Em Bissau, a situação é aparentemente calma, estão poucos militares nas ruas da cidade, o comércio está aberto e a população saiu à rua como em qualquer dia normal.

Paralelamente, o governo português, a Comunidade dos Países de Língua Portuguesa (CPLP), e a Comunidade Económica dos Estados da África Ocidental (CEDEAO) desenvolvem esforços para ultrapassar a situação, que afecta o período de transição na Guiné-Bissau, cujo fim está previsto para Abril ou Maio de 2005, com a realização de eleições presidenciais.

O secretário-executivo da CPLP, Luís Fonseca, chega ainda hoje a Bissau, acompanhado do ministro dos Negócios Estrangeiros de Cabo Verde, Vítor Borges.

Sábado espera-se a chegada da missão da CPLP, que será chefiada pelos chefes da diplomacia de Timor-Leste, José Ramos Horta, e de São Tomé e Príncipe, Ovídeo Pequeno.

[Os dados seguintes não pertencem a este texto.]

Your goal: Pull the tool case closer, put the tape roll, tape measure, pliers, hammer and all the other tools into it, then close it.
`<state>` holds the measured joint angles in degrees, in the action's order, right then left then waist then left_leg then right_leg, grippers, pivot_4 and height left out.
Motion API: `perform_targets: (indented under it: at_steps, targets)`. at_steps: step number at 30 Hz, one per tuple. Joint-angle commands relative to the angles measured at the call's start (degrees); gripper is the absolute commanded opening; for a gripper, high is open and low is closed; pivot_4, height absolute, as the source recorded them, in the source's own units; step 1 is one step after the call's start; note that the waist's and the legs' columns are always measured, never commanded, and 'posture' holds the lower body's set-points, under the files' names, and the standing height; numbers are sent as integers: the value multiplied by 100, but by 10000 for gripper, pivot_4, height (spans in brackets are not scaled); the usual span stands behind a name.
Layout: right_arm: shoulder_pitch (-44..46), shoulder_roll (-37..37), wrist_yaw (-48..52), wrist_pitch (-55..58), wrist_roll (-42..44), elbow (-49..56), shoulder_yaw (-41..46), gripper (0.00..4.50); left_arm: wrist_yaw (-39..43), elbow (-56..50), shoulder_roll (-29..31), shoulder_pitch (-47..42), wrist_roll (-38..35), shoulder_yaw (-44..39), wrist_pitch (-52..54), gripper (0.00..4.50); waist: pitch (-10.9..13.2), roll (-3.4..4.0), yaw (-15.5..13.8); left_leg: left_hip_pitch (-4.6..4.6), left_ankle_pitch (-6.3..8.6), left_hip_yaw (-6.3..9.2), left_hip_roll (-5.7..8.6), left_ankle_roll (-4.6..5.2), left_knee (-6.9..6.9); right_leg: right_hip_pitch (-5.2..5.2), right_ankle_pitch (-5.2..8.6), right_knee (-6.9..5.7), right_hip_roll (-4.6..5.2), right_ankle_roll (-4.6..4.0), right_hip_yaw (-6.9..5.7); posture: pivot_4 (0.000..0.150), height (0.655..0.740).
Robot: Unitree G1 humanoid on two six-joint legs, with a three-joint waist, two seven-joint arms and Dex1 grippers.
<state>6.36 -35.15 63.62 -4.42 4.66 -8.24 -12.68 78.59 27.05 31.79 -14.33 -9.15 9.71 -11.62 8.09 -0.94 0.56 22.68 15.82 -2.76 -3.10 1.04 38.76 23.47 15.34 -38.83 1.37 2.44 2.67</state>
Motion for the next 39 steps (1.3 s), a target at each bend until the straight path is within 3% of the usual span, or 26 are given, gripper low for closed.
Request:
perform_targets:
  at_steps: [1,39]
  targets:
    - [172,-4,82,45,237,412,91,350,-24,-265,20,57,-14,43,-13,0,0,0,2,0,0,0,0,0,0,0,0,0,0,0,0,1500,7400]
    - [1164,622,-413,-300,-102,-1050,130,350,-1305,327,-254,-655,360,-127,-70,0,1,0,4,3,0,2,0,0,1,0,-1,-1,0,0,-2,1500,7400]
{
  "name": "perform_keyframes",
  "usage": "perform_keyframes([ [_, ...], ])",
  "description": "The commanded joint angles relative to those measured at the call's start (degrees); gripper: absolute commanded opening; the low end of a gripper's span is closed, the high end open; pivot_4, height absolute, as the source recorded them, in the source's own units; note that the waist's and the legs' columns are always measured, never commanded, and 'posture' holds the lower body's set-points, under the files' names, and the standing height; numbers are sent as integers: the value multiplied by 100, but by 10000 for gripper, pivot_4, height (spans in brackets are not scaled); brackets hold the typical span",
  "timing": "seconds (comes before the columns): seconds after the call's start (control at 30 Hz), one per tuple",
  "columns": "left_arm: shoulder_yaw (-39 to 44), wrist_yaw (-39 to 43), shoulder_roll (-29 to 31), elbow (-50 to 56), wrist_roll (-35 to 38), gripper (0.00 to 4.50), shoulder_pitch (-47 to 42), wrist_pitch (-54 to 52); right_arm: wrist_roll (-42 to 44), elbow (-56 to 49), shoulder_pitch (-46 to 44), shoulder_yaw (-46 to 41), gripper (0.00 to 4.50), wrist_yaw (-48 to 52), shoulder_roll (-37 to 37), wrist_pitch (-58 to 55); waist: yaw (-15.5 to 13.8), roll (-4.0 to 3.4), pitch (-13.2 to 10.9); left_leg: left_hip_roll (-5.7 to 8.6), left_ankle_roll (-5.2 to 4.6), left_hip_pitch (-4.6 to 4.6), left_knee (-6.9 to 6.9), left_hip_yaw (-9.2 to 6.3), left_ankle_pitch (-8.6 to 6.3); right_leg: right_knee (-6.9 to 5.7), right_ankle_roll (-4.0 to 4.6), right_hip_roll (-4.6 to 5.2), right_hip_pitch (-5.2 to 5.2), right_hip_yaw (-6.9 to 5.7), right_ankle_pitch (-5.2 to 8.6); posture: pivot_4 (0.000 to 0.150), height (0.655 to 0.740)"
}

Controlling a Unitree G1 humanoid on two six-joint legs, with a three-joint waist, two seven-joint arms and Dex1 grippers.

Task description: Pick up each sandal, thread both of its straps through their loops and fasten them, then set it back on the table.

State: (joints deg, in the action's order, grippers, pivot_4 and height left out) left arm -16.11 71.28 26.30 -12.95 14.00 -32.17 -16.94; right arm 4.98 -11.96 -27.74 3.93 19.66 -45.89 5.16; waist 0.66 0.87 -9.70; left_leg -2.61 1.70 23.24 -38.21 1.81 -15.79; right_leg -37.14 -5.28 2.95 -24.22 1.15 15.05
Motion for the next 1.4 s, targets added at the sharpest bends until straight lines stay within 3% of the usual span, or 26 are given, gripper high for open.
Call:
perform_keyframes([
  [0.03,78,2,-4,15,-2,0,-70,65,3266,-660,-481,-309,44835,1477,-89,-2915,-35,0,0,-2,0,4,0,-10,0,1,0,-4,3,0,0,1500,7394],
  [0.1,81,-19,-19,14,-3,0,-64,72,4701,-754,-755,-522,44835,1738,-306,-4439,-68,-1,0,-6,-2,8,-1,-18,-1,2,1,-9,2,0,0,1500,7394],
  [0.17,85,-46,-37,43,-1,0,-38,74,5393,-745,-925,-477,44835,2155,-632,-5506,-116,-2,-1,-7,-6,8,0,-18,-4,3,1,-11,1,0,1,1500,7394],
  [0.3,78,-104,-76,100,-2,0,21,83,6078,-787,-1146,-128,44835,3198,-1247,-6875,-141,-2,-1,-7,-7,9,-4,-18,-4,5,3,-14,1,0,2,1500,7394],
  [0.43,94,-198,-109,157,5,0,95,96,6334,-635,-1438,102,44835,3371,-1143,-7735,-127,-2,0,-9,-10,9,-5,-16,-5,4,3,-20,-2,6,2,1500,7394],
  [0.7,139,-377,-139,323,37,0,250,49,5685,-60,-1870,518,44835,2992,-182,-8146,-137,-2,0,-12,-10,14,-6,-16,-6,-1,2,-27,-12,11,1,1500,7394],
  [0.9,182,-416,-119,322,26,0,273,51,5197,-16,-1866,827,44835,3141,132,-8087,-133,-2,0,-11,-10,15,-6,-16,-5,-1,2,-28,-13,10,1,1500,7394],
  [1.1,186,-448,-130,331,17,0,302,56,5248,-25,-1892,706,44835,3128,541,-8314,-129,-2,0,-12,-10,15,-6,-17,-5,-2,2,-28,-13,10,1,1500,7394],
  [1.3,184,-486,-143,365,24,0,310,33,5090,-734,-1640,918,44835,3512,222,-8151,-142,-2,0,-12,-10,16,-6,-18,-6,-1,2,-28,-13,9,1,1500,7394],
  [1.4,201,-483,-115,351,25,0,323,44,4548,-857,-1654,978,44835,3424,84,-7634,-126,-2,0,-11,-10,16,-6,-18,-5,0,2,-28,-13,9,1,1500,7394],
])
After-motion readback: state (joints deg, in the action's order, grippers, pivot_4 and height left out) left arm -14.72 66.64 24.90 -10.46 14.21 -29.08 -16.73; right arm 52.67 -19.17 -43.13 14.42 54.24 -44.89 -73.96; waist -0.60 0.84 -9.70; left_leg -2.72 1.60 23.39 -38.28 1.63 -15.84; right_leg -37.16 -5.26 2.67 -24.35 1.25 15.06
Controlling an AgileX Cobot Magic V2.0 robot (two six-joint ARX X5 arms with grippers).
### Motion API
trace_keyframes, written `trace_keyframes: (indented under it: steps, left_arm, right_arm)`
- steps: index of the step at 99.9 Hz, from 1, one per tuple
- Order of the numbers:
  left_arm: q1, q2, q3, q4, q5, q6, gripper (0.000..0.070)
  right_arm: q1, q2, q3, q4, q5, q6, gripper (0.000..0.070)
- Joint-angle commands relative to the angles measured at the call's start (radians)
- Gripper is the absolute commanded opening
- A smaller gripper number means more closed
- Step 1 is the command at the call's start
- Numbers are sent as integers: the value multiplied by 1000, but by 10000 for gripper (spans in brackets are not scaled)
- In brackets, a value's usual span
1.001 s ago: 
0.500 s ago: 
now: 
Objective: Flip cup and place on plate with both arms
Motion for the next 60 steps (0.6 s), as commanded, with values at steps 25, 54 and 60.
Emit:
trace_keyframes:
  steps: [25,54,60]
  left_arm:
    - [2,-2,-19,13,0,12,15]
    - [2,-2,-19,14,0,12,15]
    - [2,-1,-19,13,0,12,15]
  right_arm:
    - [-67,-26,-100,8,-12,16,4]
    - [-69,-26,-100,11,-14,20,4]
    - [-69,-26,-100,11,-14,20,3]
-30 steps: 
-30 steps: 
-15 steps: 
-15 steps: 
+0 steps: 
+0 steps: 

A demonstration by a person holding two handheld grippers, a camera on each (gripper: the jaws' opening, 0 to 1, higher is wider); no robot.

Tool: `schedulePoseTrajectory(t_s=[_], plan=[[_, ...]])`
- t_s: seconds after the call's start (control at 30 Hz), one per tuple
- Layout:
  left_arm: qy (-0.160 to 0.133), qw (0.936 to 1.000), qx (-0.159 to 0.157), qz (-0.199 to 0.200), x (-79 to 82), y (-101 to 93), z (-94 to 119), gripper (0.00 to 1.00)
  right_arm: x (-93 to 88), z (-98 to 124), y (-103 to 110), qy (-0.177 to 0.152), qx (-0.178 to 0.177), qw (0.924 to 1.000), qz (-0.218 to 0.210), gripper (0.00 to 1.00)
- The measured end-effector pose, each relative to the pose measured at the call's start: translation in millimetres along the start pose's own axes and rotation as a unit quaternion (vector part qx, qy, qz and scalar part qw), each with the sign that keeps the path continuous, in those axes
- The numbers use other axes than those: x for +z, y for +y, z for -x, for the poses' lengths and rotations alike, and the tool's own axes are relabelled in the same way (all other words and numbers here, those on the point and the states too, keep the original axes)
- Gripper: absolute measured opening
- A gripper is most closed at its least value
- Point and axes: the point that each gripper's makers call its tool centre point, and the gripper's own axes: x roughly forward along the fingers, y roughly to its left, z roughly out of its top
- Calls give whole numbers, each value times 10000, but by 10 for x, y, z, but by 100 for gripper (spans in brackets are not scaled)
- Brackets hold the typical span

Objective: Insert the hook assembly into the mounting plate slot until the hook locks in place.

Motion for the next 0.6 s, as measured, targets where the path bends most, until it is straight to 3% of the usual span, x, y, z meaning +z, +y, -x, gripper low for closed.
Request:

Para Ramos Horta, "o que se verifica em Bissau é preocupante, mas trata-se de algo que de algum modo era previsível".

"Já desde as minhas anteriores duas estadas na Guiné-Bissau notei que se desenhava uma situação de insatisfação e ressentimento no interior das forças armadas relativamente às suas condições de vida", destacou o chefe da diplomacia timorense.

Também hoje deve chegar a Bissau, uma delegação da CEDEAO chefiada pelos ministros dos Negócios Estrangeiros da Nigéria e Senegal.

Além da morte de Veríssimo Seabra e do Chefe de Informações das Forças Armadas guineenses, general Domingos Barros, estão dados como desaparecidos os chefe dos três ramos das Forças Armadas, o comodoro Quirino Spencer (Marinha), o major-general Melcíades Gomes Fernandes ("Manuel Mina" - Força Aérea) e o general Watna Na Lai (Exército).

De acordo com informação não confirmadas oficialmente, nos diferentes tiroteios registados quarta-feira morreram quatro pessoas e ficaram feridas mais de uma dezena, quase todos militares.

Os militares revoltosos pertencem ao contingente guineense que participou desde o início de Setembro de 2003, na missão de paz da Comunidade Económica dos Estados da África Ocidental (CEDEAO) na Libéria.

Estes militares, descontentes com a liderança de Veríssimo Seabra e que poderiam levantar objecções à concretização do golpe de Estado liderado por este general a 14 Setembro de 2003 contra Kumba Ialá, foram estrategicamente enviados em missão de paz para a Libéria.